- **WHAT NEEDS TO BE DONE**
Print every line below exactly. Skip the pictures.

- **SUPPLIED INFORMATION**
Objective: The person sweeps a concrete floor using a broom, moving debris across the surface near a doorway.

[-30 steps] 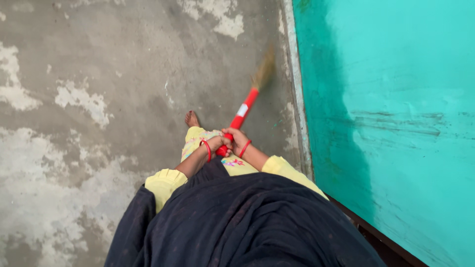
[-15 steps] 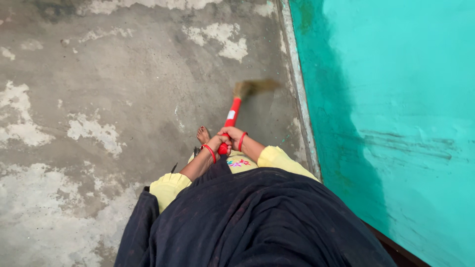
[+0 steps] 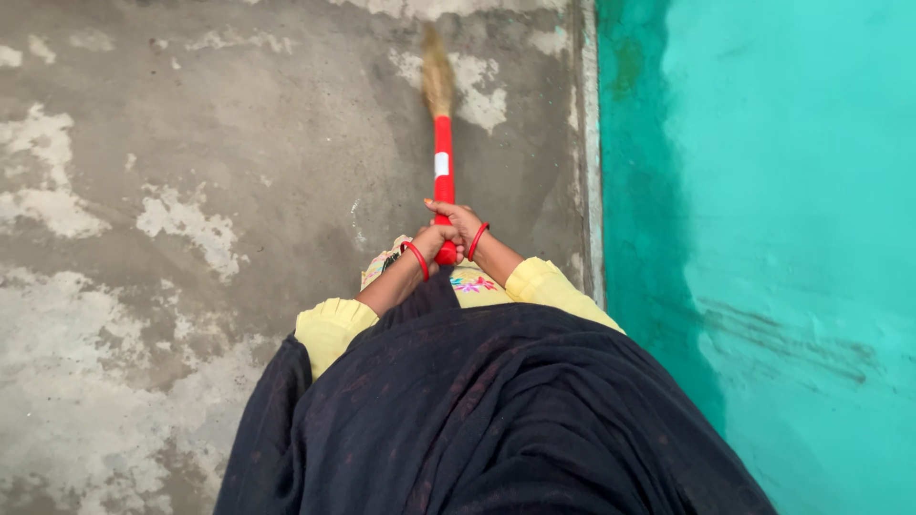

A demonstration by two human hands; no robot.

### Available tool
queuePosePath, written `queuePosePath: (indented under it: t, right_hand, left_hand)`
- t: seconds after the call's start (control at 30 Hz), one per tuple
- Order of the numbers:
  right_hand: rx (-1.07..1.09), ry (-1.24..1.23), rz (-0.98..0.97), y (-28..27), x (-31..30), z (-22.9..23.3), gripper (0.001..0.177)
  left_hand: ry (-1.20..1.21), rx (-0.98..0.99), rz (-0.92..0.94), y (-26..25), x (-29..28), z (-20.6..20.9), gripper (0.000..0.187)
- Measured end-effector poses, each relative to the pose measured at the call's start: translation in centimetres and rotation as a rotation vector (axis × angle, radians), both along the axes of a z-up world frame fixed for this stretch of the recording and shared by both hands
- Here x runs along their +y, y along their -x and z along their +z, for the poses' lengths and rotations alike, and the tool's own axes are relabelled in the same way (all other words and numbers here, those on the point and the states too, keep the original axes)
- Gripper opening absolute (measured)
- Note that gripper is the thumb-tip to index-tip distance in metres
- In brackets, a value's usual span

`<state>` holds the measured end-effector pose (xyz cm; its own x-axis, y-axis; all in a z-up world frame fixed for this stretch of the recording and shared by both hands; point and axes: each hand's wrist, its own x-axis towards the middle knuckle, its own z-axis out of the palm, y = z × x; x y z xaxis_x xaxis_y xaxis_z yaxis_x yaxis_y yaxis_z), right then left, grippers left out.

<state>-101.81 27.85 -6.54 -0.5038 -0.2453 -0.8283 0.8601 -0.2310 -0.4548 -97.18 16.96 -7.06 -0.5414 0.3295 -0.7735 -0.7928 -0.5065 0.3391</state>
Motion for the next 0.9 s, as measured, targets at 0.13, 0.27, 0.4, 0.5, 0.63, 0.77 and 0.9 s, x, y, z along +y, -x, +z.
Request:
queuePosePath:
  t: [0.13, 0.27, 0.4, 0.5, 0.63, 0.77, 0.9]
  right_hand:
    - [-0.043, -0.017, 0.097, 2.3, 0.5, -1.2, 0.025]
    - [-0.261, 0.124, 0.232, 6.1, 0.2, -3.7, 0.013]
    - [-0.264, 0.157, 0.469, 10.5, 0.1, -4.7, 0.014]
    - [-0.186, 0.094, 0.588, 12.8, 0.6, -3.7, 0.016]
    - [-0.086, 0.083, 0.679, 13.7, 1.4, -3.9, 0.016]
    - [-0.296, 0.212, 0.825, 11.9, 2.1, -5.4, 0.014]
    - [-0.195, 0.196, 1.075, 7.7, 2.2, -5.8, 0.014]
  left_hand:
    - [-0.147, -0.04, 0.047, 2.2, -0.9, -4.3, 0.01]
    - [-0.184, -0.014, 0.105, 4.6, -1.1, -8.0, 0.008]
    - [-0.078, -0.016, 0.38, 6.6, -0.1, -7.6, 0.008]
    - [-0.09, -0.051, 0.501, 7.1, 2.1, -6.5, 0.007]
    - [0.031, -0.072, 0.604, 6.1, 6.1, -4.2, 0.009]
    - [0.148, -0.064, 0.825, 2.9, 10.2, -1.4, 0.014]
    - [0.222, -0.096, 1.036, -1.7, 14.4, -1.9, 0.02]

- **PROBLEM SOLUTION**
Objective: The person sweeps a concrete floor using a broom, moving debris across the surface near a doorway.

[-30 steps] 
[-15 steps] 
[+0 steps] 

A demonstration by two human hands; no robot.

### Available tool
queuePosePath, written `queuePosePath: (indented under it: t, right_hand, left_hand)`
- t: seconds after the call's start (control at 30 Hz), one per tuple
- Order of the numbers:
  right_hand: rx (-1.07..1.09), ry (-1.24..1.23), rz (-0.98..0.97), y (-28..27), x (-31..30), z (-22.9..23.3), gripper (0.001..0.177)
  left_hand: ry (-1.20..1.21), rx (-0.98..0.99), rz (-0.92..0.94), y (-26..25), x (-29..28), z (-20.6..20.9), gripper (0.000..0.187)
- Measured end-effector poses, each relative to the pose measured at the call's start: translation in centimetres and rotation as a rotation vector (axis × angle, radians), both along the axes of a z-up world frame fixed for this stretch of the recording and shared by both hands
- Here x runs along their +y, y along their -x and z along their +z, for the poses' lengths and rotations alike, and the tool's own axes are relabelled in the same way (all other words and numbers here, those on the point and the states too, keep the original axes)
- Gripper opening absolute (measured)
- Note that gripper is the thumb-tip to index-tip distance in metres
- In brackets, a value's usual span

`<state>` holds the measured end-effector pose (xyz cm; its own x-axis, y-axis; all in a z-up world frame fixed for this stretch of the recording and shared by both hands; point and axes: each hand's wrist, its own x-axis towards the middle knuckle, its own z-axis out of the palm, y = z × x; x y z xaxis_x xaxis_y xaxis_z yaxis_x yaxis_y yaxis_z), right then left, grippers left out.

<state>-101.81 27.85 -6.54 -0.5038 -0.2453 -0.8283 0.8601 -0.2310 -0.4548 -97.18 16.96 -7.06 -0.5414 0.3295 -0.7735 -0.7928 -0.5065 0.3391</state>
Motion for the next 0.9 s, as measured, targets at 0.13, 0.27, 0.4, 0.5, 0.63, 0.77 and 0.9 s, x, y, z along +y, -x, +z.
Request:
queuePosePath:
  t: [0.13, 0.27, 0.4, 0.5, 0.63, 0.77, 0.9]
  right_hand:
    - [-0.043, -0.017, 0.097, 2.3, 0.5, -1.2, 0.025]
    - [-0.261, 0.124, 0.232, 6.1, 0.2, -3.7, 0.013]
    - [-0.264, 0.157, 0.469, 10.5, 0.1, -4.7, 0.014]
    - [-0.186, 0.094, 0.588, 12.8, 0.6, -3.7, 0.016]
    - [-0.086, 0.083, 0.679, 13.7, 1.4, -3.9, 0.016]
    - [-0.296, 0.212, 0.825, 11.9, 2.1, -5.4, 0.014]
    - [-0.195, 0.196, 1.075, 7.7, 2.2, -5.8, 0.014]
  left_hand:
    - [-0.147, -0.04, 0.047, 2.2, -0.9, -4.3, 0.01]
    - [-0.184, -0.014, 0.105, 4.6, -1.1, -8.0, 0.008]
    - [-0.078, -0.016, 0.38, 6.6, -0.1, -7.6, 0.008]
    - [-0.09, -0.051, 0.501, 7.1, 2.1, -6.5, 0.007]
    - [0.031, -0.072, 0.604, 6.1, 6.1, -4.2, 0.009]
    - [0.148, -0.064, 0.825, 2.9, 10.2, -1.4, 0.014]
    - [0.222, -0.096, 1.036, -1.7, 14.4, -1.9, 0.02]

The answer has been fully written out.